Aviaria, 24 contagi e 8 morti. Paura in Cina: polli banditi, Usa accusati

Pubblicato il 9 Aprile 2013 14:21 | Ultimo aggiornamento: 9 Aprile 2013 14:28
Aviaria, 24 contagi e 8 morti. Paura in Cina: polli banditi, Usa accusati

Aviaria, 24 contagi e 8 morti. Paura in Cina: polli banditi, Usa accusati (Foto LaPresse)

SHANGHAI – Sono 24 i casi di contagio di influenza aviaria accertata e 8 i morti in Cina. Il nuovo ceppo dell’influenza aviaria, il virus H7N9, spaventa la popolazione. Sia le autorità cinesi che l’Organizzazione mondiale della sanità rassicurano sul fatto che il contagio avviene solo con il contatto con animali vivi e infetti e non si trasmette tra umani. Ma la popolazione teme l’epidemia: così polli e volatili scompaiono dai mercati e dalle tavole e non manca nemmeno la tesi del complotto. Secondo Dai Xu, alto ufficiale dell’esercito cinese, la nuova influenza aviaria H7N9 è un’arma batteriologica americana.

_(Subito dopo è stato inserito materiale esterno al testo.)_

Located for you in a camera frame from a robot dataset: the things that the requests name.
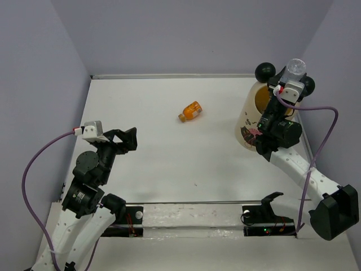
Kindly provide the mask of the blue label bottle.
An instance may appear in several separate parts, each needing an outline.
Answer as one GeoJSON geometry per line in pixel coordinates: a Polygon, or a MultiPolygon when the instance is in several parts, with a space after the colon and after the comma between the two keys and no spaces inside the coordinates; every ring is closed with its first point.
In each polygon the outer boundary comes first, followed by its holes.
{"type": "Polygon", "coordinates": [[[284,73],[281,77],[281,82],[300,81],[306,74],[306,63],[301,59],[291,59],[285,66],[284,73]]]}

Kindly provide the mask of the small orange juice bottle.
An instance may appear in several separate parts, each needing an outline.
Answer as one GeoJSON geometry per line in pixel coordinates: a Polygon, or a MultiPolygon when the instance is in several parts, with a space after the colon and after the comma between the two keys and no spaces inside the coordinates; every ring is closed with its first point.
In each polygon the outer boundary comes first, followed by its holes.
{"type": "Polygon", "coordinates": [[[178,119],[184,123],[186,121],[193,120],[201,113],[202,107],[200,106],[199,102],[194,101],[184,108],[183,112],[178,115],[178,119]]]}

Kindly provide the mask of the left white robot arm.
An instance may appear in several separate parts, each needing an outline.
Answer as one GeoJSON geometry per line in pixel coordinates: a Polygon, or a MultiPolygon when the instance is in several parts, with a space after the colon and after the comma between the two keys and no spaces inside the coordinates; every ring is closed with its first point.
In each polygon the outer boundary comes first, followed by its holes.
{"type": "Polygon", "coordinates": [[[79,270],[87,256],[94,256],[105,230],[122,221],[126,213],[126,202],[114,194],[105,195],[101,187],[108,182],[116,156],[137,149],[137,129],[104,132],[100,121],[90,121],[61,137],[69,135],[80,136],[96,151],[83,152],[76,159],[73,180],[52,234],[31,208],[26,192],[22,192],[25,205],[47,241],[31,270],[79,270]]]}

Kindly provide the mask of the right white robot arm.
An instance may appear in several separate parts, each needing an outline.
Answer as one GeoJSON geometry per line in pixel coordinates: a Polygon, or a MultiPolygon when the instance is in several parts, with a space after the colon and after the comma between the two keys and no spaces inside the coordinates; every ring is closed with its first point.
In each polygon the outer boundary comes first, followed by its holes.
{"type": "Polygon", "coordinates": [[[313,93],[315,82],[305,67],[285,66],[277,72],[269,62],[259,64],[254,74],[258,82],[267,85],[270,97],[257,123],[256,151],[302,188],[295,231],[304,225],[303,209],[309,197],[315,208],[308,211],[307,223],[318,236],[331,241],[359,222],[358,192],[351,185],[332,181],[315,168],[315,160],[308,163],[294,150],[302,126],[286,116],[288,109],[302,110],[296,104],[313,93]]]}

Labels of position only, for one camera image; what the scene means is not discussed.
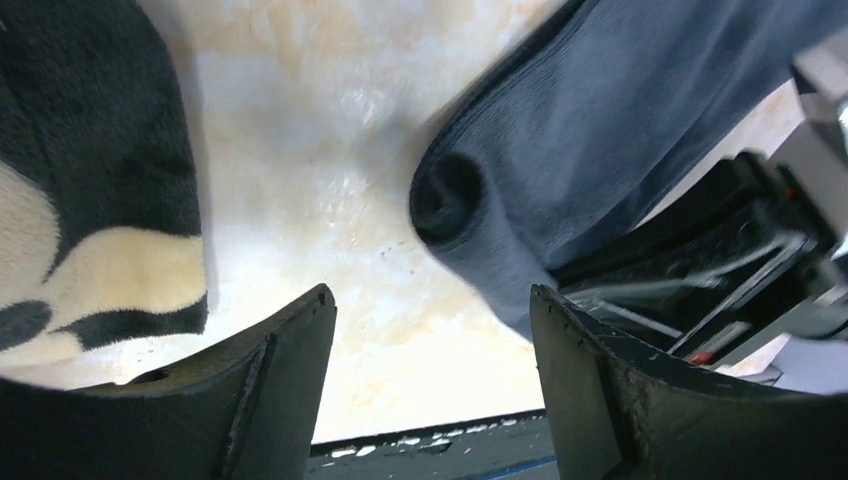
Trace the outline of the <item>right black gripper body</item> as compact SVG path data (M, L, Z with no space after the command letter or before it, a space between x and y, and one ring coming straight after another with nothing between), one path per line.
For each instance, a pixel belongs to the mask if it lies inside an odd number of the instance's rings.
M836 242L796 174L745 151L554 278L607 325L695 365L732 364L781 334L841 337Z

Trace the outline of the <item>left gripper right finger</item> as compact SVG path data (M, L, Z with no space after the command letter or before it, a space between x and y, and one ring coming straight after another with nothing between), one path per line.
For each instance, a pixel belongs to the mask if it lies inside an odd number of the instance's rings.
M529 302L564 479L843 479L847 398L691 365L544 285Z

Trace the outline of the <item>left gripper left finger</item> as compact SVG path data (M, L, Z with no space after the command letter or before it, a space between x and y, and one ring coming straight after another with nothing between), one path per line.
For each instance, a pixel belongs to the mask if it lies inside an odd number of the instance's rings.
M5 479L302 479L337 307L320 284L123 386L1 384Z

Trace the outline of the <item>grey blue towel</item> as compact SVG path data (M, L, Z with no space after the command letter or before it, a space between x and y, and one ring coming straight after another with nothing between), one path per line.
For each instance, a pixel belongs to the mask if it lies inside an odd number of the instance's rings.
M633 228L846 24L843 1L569 1L427 148L413 227L530 338L533 285Z

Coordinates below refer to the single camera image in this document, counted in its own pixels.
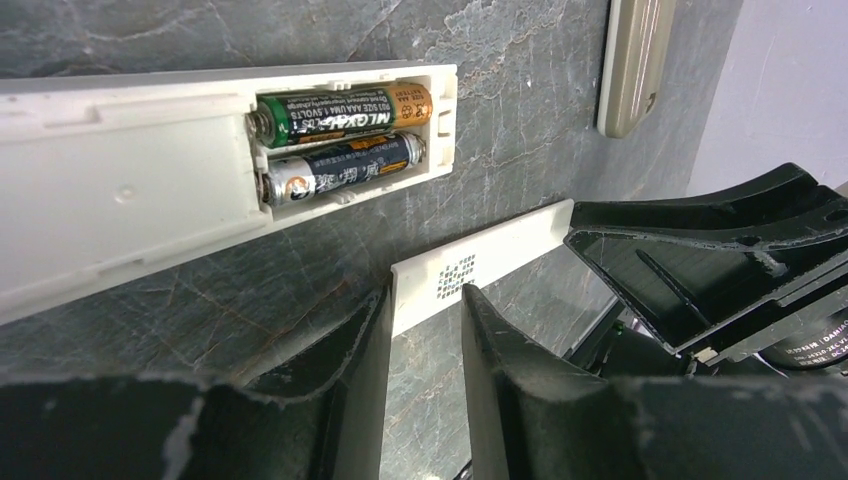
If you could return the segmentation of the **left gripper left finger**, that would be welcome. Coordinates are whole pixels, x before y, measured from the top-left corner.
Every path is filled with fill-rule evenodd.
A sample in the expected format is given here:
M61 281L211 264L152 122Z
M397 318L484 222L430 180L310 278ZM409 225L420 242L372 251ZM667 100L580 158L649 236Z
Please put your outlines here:
M210 375L5 374L5 479L375 479L389 288L244 386Z

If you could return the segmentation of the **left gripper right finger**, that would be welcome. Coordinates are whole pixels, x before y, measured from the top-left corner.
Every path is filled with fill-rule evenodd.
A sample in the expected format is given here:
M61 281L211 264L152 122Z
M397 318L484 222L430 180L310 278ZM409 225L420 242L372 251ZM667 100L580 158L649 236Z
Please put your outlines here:
M828 378L604 379L462 288L476 479L843 479L847 386Z

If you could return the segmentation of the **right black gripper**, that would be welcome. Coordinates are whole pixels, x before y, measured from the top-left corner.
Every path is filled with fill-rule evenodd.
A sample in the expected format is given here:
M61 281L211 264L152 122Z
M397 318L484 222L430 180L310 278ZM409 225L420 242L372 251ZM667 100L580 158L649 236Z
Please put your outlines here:
M757 356L787 375L845 375L847 303L816 302L847 282L839 270L845 237L782 250L707 249L593 231L764 226L845 234L847 198L785 163L694 197L579 201L564 243L673 353L710 347L695 355L709 367Z

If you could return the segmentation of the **white stick remote cover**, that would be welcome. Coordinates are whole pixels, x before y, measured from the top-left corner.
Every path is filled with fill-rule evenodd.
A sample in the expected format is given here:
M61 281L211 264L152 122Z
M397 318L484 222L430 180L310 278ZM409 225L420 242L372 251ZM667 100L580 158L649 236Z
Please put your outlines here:
M392 336L458 303L464 284L486 287L562 246L573 209L562 200L393 264Z

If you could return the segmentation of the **beige remote control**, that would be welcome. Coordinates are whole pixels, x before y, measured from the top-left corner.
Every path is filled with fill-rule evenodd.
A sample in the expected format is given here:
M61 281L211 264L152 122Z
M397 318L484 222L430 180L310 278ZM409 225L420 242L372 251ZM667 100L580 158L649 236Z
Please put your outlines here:
M623 139L656 107L675 0L612 0L601 75L597 130Z

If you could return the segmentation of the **white and black stick remote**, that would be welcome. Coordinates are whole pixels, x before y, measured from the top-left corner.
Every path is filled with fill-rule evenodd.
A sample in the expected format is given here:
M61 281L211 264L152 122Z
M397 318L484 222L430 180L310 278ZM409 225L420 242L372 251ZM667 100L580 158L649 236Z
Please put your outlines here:
M414 83L434 112L402 173L272 208L260 94ZM452 171L457 68L376 61L5 79L1 320L9 323Z

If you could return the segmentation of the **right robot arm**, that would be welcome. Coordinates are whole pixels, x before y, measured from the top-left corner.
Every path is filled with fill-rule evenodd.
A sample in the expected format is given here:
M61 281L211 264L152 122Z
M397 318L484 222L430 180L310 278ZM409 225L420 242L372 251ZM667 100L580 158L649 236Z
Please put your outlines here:
M615 297L566 354L593 374L847 376L847 197L793 163L578 202L564 242Z

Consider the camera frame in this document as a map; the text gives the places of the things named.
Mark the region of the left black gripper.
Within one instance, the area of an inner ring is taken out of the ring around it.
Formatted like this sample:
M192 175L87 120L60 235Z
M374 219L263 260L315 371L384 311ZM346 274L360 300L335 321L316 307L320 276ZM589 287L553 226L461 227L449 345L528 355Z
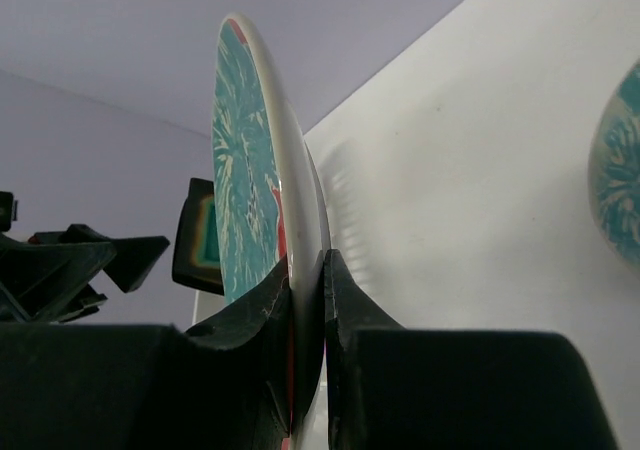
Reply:
M90 281L104 269L123 293L140 288L169 247L164 236L65 243L57 235L18 241L6 235L18 201L1 193L1 321L68 323L99 311L107 297Z

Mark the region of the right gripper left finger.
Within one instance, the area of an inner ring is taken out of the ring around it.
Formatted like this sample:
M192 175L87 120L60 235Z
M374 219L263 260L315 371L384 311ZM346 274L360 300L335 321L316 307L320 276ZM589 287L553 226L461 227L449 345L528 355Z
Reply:
M5 449L277 449L290 431L285 262L187 331L5 324Z

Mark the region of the small red teal floral plate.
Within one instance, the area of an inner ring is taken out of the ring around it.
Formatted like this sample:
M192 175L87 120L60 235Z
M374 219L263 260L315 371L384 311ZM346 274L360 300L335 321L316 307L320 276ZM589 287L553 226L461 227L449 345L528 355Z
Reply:
M610 248L639 270L639 64L614 90L591 142L588 194Z

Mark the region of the large red teal floral plate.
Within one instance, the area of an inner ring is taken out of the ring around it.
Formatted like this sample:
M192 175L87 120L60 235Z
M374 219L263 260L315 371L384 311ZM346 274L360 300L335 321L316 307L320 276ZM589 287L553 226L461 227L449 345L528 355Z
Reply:
M317 172L277 67L259 31L226 16L217 42L212 114L215 213L227 302L287 264L293 320L292 449L310 426L323 360L319 288L330 247Z

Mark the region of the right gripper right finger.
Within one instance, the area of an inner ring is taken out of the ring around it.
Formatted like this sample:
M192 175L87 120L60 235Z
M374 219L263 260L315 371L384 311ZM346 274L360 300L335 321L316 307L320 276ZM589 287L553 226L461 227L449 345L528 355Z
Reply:
M614 449L586 363L563 335L415 330L324 260L333 449Z

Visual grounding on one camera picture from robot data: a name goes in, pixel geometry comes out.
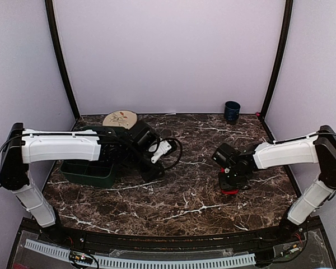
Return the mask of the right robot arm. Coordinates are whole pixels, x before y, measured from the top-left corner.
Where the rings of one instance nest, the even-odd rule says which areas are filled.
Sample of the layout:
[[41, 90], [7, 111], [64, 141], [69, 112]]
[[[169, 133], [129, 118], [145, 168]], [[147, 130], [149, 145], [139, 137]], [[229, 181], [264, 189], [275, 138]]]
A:
[[258, 170], [304, 163], [319, 165], [316, 179], [276, 228], [274, 237], [280, 243], [287, 243], [295, 236], [296, 227], [336, 193], [336, 133], [327, 125], [306, 136], [257, 143], [244, 151], [222, 143], [212, 159], [222, 169], [218, 180], [221, 191], [227, 194], [249, 189], [248, 181]]

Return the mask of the green plastic divider tray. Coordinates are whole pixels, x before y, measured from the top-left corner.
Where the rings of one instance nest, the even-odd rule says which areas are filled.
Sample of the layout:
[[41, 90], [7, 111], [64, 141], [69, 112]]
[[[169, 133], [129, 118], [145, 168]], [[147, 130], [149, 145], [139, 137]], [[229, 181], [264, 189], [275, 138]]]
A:
[[59, 171], [71, 183], [110, 188], [115, 181], [118, 166], [107, 160], [64, 160]]

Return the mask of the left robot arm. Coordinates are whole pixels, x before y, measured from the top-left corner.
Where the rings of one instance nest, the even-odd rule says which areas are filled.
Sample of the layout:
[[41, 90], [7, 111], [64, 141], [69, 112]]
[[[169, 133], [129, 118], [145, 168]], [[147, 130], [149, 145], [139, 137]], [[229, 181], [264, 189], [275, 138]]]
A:
[[80, 160], [125, 164], [148, 180], [164, 174], [159, 159], [173, 149], [149, 125], [138, 121], [131, 129], [116, 131], [96, 126], [81, 131], [36, 131], [15, 123], [0, 147], [0, 188], [12, 192], [55, 244], [68, 239], [58, 213], [38, 190], [29, 165], [41, 161]]

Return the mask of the red Santa Christmas sock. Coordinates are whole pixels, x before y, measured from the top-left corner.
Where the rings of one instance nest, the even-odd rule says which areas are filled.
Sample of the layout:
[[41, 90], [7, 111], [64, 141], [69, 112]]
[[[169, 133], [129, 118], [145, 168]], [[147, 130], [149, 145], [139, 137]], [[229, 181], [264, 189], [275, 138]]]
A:
[[236, 194], [238, 194], [238, 192], [239, 192], [238, 189], [230, 189], [230, 190], [221, 189], [221, 193], [223, 193], [225, 195], [236, 195]]

A contare il maggior numero di contagi è la città di Shanghai, con 11 casi di aviaria accertati, di cui 5 morti. Nel Jiangsu i casi sono 8, nello Zhejiang sono 3 e nell’Anhui i contagi sono 2.  L’ultima vittima registrata è un uomo di 64 anni di Shanghai, ma l’incubo aviaria torna anche in Vietnam, dove dopo oltre un anno di assenza di casi fonti mediche hanno annunciato la morte di un bimbo di 4 anni. Ad uccidere il bambino però non è stata la variante diffusa in Cina, ma il virus H5N1, spiega un impiegato di un centro medico di Dong Thap: “I test hanno confermato che il bambino è deceduto a causa del virus H5n1”.

La tensione sale e il pollo viene bandito dai mercati, dove gli esemplari vengono abbattuti, e dai menù delle compagnie aeree e delle mense scolastiche. Nonostante le autorità rassicurino sul fatto che il contagio derivi solo dal contatto con pollame vivo infetto, secondo quanto ha riferito lo Shanghai Daily, diverse compagnie aeree hanno deciso, per andare incontro alle preoccupazioni della gente, di rimuovere dal menù il pollo sostituendolo con maiale, vitello o pesce. Lo staff degli aerei ha notato come su alcune rotte dove il pollo è ancora presente nei menù la maggior parte dei passeggeri ha rifiutato di mangiarlo.

Via pollo e persino le uova anche dalle mense di asili, scuole e università. La Commissione per l’istruzione di Shanghai ha infatti chiesto, per motivi precauzionali, ad asili e scuole primarie di sostituire pollo e uova con vitello, maiale, formaggi e pesce fino a nuovo ordine. Inoltre anche nelle scuole sono stati rafforzati i controlli ed è stato disposto che i bambini che presentino sintomi influenzali anche minimi, come tosse o mal di gola, siano subito mandati a casa. Le scuole hanno poi invitato i ragazzi ad evitare qualsiasi contatto con volatili o pollame e a innalzare il livello di attenzione sulle norme igieniche.

Le disposizioni sono state adottate anche da diverse università di Shanghai. Molte scuole hanno inviato lettere ai genitori spiegando la situazione dell’aviaria. In moltissimi palazzi sede di uffici, negli ascensori sono ricomparsi i dispenser con sapone disinfettante. Intanto negli aeroporti cinesi, ma anche a Hong Kong e Macao, sono stati aumentati i controlli. Nell’aeroporto internazionale di Macao vengono usati dei dispositivi a raggi infrarossi per misurare la temperatura a tutti i viaggiatori in arrivo dalla Cina.

Dai Xu, colonnello dell’esercito di liberazione del popolo e docente all’Università della Difesa Nazionale, dal suo microblog chiede alle autorità cinesi di prestare attenzione perché il virus l’H7N9 fa parte di una cospirazione americana. Anche la Sars, secondo quanto scrive Dai, era un’arma batteriologica americana, in quel caso usata dagli statunitensi impegnati nella guerra in Iraq per impedire alla Cina di avvantaggiarsi di questa posizione.

Il post dell’ufficiale cinese ha avuto molti sostenitori che hanno appoggiato la tesi della cospirazione americana. Ma molti hanno invece postato commenti critici nei confronti del colonnello il quale, senza batter ciglio, ha replicato augurando che i suoi detrattori, chiamati cani, possano “trovare la morte“.